I didn’t invent my own fear; here’s what the Adventist prophet Ellen White said:
The Sabbath will be the great test of loyalty…When the final test shall be brought to bear upon men, then the line of distinction will be drawn between those who serve God and those who serve Him not (The Great Controversy, p. 605).
I was a follower of the Galatian heresy
Imagine my surprise, then, when I discovered that the confused gospel I had believed for over 40 years was similar to the Galatian heresy—the mixing of old-covenant laws with the Christian gospel. After all that fear had been drilled into my worldview, I was shocked and disoriented to realize I had been wrong.

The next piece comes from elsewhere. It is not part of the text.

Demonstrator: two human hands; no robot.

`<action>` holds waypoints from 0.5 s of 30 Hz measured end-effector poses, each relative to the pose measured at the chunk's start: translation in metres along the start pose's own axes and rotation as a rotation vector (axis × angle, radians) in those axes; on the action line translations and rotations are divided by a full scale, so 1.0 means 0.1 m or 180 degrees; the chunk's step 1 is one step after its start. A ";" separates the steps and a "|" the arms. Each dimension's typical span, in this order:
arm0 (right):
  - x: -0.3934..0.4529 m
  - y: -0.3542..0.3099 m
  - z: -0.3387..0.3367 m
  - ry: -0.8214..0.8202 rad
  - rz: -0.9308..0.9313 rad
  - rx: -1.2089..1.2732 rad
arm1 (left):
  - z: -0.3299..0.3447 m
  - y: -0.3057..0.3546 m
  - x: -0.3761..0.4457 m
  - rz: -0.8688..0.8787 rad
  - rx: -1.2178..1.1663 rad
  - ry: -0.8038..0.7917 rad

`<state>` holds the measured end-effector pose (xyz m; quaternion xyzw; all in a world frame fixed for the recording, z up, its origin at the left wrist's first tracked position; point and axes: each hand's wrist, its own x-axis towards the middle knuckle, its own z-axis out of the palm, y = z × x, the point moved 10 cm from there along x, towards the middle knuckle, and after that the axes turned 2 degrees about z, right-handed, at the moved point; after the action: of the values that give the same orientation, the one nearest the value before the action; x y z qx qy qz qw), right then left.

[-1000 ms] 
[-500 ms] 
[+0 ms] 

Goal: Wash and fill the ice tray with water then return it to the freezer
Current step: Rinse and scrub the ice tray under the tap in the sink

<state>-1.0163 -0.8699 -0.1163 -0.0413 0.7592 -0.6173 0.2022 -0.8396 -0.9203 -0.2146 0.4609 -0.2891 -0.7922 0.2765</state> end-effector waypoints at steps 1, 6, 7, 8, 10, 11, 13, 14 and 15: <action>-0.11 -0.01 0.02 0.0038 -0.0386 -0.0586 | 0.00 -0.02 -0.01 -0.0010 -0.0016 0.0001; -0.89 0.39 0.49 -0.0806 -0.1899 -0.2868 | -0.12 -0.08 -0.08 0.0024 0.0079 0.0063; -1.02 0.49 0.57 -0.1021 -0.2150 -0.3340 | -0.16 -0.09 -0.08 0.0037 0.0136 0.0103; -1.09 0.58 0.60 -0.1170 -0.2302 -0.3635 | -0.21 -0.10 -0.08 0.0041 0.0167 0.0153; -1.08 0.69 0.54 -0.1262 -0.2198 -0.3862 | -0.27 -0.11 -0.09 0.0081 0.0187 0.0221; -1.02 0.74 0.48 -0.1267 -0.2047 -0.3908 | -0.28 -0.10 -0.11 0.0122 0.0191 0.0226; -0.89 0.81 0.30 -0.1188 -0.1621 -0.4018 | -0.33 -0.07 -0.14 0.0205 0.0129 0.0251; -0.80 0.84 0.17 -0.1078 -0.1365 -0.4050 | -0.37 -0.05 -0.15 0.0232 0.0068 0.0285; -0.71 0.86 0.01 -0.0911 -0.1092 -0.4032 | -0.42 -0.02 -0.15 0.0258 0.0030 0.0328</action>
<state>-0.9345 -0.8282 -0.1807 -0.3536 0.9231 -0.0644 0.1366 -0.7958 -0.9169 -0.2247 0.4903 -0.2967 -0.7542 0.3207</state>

Galatians makes it clear that the law and the gospel do not mix.
The Galatians were gentile believers who were Paul’s spiritual children whom he had taught, and he shows his love for them by his intense rebuke of them and their false teachers. In fact, we see this rebuke right at the beginning of this epistle:
I am astonished that you are so quickly deserting him who called you in the grace of Christ and are turning to a different gospel— preached to you, let him be accursed (Gal. 1:6, 8).
Accursed! Paul said that if anyone, even an angel from heaven preached a different gospel, he was to be accursed!
When I make strong statements about my former religion, I am sometimes challenged for being unfair and judgmental. But Paul doesn’t hold back when facing a perversion of the truth—he curses both the false gospel and those who teach it!
Paul even goes on to confront the apostles who were being influenced by the Judaizers who were insisting that the newly-believing gentiles keep the law. In Galatians 2 we find Paul chastising Peter for dishonoring the gospel by refusing to eat with the gentile converts after the Judaizers had come to town.
Peter knew better; he was the apostle who had received the vision of the sheet full of unclean animals and was told by God to eat them before being sent to a gentile’s house (Acts 10:1–23)! Peter knew full well that at the cross, God had removed the barrier of the law that had separated Jews and gentiles!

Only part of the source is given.